WHAT THE EXERCISE ASKS » Return exactly the listing's lines, from its first line to the line holding "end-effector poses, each", ends included.

DATA EXTRACT »
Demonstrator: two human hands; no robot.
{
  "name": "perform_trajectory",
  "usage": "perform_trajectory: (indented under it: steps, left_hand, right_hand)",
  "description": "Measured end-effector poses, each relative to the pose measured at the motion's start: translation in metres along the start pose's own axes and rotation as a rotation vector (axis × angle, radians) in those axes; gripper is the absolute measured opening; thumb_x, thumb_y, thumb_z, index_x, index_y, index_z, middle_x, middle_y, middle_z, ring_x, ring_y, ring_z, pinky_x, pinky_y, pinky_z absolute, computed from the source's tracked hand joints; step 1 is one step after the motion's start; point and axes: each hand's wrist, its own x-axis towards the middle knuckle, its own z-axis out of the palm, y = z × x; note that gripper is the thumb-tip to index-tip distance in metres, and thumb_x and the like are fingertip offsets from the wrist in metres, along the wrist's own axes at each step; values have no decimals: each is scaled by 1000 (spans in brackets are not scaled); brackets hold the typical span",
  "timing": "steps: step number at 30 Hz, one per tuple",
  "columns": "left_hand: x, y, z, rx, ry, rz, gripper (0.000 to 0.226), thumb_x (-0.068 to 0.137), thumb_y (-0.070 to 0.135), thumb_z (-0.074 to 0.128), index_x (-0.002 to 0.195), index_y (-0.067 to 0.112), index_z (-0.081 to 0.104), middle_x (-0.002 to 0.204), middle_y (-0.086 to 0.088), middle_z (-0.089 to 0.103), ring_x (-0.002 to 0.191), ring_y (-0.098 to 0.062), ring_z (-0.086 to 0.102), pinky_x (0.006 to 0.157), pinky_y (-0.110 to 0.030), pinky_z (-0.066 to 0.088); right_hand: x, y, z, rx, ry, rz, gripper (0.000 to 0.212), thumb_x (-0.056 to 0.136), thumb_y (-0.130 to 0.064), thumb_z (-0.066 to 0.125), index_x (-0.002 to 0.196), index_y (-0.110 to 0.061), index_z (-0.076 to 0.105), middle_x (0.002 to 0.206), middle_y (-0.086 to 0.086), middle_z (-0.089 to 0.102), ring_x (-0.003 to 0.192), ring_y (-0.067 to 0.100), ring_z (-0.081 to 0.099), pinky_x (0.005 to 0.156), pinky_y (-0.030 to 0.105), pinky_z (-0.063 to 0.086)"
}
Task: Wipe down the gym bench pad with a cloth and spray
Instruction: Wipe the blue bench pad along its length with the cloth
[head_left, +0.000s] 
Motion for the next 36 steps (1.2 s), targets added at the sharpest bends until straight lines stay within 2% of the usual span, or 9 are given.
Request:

YOUR RESPONSE »
Demonstrator: two human hands; no robot.
{
  "name": "perform_trajectory",
  "usage": "perform_trajectory: (indented under it: steps, left_hand, right_hand)",
  "description": "Measured end-effector poses, each relative to the pose measured at the motion's start: translation in metres along the start pose's own axes and rotation as a rotation vector (axis × angle, radians) in those axes; gripper is the absolute measured opening; thumb_x, thumb_y, thumb_z, index_x, index_y, index_z, middle_x, middle_y, middle_z, ring_x, ring_y, ring_z, pinky_x, pinky_y, pinky_z absolute, computed from the source's tracked hand joints; step 1 is one step after the motion's start; point and axes: each hand's wrist, its own x-axis towards the middle knuckle, its own z-axis out of the palm, y = z × x; note that gripper is the thumb-tip to index-tip distance in metres, and thumb_x and the like are fingertip offsets from the wrist in metres, along the wrist's own axes at each step; values have no decimals: each is scaled by 1000 (spans in brackets are not scaled); brackets hold the typical span",

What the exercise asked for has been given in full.